EXERCISE DETAILS. Below are the records; give the number of lines in them that include the word "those", and nothing more.

/---

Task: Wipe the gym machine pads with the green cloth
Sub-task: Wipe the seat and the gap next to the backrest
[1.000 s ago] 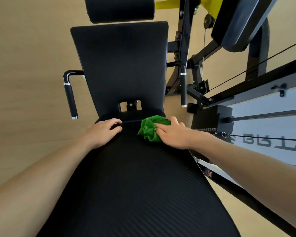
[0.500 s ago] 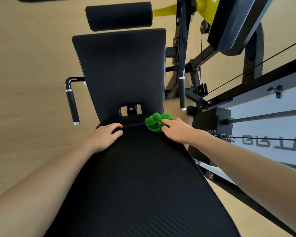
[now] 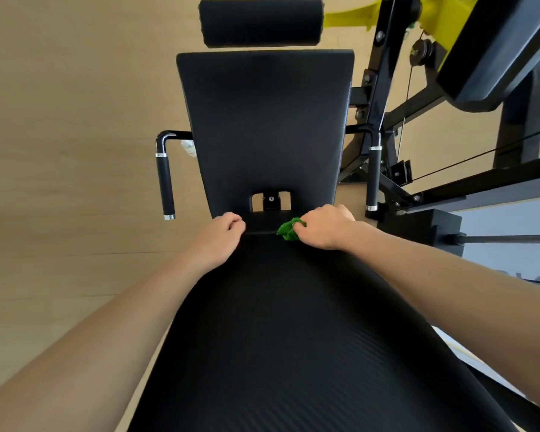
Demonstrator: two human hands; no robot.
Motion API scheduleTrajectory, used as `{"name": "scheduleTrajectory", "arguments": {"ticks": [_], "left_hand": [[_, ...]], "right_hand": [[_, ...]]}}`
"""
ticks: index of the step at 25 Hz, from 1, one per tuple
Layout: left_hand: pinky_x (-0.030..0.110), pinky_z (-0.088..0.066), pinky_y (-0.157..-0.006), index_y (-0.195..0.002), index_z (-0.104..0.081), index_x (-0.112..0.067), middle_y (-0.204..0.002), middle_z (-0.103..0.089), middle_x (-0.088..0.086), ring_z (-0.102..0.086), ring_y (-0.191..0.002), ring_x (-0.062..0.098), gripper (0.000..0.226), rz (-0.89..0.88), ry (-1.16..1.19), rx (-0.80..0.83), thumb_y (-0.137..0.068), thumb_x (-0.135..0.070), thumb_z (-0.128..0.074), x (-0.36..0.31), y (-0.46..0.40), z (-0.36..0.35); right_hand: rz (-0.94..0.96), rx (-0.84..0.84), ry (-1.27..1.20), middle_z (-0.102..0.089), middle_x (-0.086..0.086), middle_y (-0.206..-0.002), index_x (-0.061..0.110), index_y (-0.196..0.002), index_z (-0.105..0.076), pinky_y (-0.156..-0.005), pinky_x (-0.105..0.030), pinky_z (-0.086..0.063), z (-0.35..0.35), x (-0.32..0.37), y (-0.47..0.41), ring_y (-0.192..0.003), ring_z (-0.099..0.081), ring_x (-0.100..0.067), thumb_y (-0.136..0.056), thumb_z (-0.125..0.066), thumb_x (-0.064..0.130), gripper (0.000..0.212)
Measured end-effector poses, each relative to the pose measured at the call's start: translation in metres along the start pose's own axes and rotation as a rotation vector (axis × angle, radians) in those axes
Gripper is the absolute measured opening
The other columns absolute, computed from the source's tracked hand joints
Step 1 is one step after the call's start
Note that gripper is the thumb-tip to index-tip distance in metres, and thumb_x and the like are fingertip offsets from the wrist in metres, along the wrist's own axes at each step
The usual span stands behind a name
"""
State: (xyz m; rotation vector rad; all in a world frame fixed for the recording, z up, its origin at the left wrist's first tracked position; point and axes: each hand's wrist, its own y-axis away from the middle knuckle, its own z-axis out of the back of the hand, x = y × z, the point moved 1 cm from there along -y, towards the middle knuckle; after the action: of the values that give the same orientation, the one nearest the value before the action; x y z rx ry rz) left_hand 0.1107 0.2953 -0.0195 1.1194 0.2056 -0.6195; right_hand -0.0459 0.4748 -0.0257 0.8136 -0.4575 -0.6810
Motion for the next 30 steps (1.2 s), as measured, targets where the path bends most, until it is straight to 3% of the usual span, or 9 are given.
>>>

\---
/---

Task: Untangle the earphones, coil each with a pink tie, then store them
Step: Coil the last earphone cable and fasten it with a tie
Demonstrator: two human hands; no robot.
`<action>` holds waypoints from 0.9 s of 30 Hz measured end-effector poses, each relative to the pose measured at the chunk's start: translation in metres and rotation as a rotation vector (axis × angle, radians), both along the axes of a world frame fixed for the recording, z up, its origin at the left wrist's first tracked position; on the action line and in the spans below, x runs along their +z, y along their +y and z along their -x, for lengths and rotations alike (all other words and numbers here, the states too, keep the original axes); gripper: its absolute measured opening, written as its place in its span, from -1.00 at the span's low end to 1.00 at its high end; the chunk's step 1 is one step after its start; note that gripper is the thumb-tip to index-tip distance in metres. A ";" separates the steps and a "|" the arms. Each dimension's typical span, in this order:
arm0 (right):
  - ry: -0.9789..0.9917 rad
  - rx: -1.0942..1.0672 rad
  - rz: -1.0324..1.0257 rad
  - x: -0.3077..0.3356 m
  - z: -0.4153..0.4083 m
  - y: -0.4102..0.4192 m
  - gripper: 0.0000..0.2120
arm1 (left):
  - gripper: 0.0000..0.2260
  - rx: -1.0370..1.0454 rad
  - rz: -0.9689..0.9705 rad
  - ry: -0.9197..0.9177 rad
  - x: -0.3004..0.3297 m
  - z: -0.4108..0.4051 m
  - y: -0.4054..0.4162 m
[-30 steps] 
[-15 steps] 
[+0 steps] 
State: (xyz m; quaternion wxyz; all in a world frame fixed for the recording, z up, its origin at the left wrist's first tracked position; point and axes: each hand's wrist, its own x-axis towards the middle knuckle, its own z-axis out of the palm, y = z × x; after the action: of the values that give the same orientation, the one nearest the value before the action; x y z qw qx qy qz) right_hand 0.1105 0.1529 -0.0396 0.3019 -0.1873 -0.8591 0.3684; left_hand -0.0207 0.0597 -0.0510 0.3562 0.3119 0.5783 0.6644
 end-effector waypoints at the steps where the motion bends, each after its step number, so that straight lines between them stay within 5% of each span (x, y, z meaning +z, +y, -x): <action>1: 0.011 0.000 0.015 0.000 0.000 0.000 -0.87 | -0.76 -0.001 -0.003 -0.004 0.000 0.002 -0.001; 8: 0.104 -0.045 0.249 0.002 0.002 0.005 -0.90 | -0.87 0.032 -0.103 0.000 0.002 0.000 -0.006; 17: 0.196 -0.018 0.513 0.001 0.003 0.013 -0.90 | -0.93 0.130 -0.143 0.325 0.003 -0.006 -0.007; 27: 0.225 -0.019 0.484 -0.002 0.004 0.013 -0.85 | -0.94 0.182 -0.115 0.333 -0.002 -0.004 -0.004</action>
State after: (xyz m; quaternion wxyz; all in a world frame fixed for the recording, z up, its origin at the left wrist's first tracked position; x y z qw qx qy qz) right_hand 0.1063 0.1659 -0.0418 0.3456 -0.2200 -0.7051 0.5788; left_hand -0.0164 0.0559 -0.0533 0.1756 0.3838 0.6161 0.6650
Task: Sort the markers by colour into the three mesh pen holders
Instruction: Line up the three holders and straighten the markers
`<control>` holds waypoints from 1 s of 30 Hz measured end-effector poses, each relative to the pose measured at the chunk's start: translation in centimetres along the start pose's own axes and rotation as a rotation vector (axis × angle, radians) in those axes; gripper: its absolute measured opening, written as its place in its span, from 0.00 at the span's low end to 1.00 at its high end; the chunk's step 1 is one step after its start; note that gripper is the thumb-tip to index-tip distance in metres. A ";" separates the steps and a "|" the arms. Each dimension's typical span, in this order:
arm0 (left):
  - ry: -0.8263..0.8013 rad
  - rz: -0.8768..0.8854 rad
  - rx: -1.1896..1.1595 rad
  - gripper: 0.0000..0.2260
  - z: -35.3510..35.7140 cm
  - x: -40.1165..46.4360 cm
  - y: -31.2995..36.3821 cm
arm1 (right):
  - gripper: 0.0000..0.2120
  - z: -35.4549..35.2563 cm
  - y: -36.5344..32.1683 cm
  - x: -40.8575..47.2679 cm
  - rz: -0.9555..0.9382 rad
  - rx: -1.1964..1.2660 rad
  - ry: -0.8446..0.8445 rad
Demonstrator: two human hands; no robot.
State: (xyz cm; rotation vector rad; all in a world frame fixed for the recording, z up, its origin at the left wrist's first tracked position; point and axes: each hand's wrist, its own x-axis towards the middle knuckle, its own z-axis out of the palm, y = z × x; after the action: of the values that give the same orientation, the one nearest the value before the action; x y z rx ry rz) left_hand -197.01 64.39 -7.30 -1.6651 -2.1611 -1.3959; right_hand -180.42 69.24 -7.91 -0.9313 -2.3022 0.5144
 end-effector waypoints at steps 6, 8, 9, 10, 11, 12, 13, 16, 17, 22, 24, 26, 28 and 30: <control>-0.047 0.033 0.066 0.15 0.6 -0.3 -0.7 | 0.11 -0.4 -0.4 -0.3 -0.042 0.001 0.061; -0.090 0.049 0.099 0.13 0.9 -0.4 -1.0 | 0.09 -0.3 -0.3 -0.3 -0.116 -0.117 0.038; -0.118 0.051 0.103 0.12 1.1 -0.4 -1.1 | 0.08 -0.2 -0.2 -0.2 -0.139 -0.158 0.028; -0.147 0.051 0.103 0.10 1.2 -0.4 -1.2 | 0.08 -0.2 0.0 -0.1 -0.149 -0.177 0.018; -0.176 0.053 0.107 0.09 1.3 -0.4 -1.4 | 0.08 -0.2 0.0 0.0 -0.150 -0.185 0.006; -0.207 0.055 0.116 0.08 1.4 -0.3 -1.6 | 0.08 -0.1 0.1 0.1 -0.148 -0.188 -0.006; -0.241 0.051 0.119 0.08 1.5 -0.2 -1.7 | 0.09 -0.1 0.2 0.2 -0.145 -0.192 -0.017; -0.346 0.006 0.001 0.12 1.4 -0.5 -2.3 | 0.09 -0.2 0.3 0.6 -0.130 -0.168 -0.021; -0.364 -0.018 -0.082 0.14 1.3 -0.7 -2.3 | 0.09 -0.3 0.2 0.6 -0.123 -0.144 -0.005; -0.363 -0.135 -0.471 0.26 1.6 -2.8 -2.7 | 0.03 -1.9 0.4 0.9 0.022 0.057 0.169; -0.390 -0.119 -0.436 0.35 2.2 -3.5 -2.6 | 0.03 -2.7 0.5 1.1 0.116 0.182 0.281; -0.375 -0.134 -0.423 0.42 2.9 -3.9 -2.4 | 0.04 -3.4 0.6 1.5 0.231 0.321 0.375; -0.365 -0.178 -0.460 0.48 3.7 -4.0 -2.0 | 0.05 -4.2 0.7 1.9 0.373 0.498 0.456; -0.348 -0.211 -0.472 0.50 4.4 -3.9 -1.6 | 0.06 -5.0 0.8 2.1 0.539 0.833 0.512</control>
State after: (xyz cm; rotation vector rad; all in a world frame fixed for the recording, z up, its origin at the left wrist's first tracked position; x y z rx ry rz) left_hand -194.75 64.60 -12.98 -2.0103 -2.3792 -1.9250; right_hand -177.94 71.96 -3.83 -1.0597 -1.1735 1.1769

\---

OUTPUT BELOW. 2